Abstract

ABSTRACT For early film-makers in Britain the countryside was a highly valuable resource. As a modern urban culture acquired a distinctly ruralist orientation, the landscapes and lives of rural Britain became popular subjects for a rapidly developing visual mass media. Within this expanding visual economy, rural settings provided both picturesque space for the screen and interesting situations and characters to fill it. Forming a distinctive sub-genre to the Edwardian countryside film were those that focused on poachers and poaching. Already a popular subject in drama, literature and song, it now attracted the attention of most of the period’s leading domestic film producers. Demonstrating the richly intermedial nature of early cinema, these poaching-based films relied heavily on Victorian game-law melodramas and the regular coverage of so-called poaching affrays in the national and regional press.
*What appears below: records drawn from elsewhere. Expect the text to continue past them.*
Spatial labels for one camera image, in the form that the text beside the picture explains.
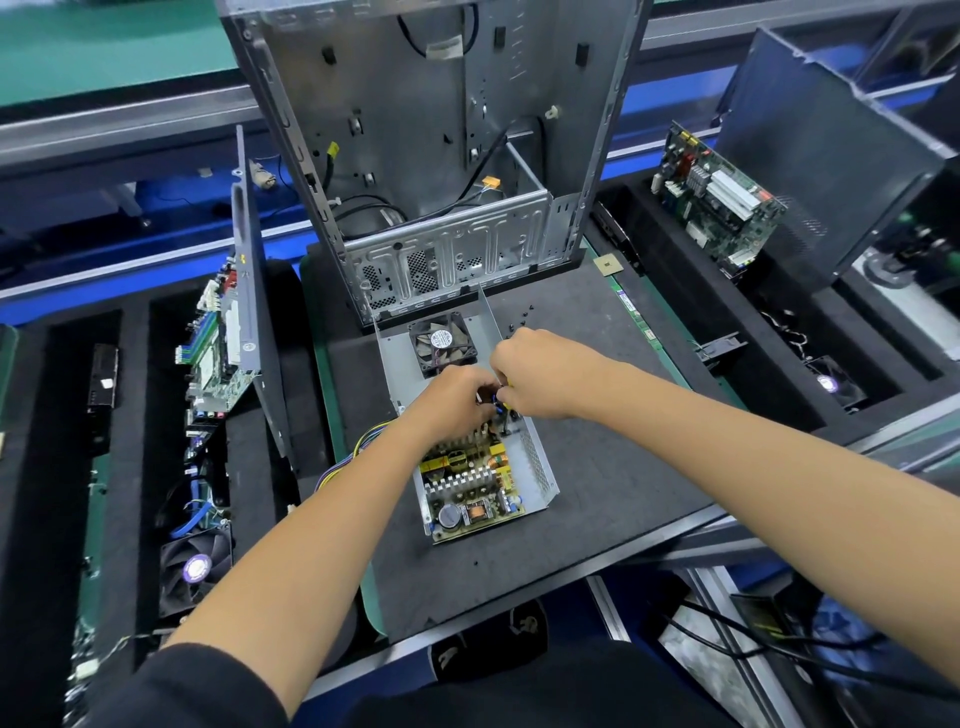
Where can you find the person's left hand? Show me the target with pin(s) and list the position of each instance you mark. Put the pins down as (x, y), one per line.
(450, 408)

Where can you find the person's right hand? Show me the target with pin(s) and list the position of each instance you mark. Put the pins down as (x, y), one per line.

They also traded on audience pre-engagement via a general sympathy for the poacher coupled with a broad dislike of the game-preserving class. Through a study of three surviving poacher films from 1903, 1906 and 1912, this archetypal rural figure emerges as a significant presence on the early twentieth-century screen. At a time when the politics and culture of the land occupied a central place in public discourse, and when the causes and effects of poverty were being conceived in new ways, the poacher on view was a surprisingly complex and modern one.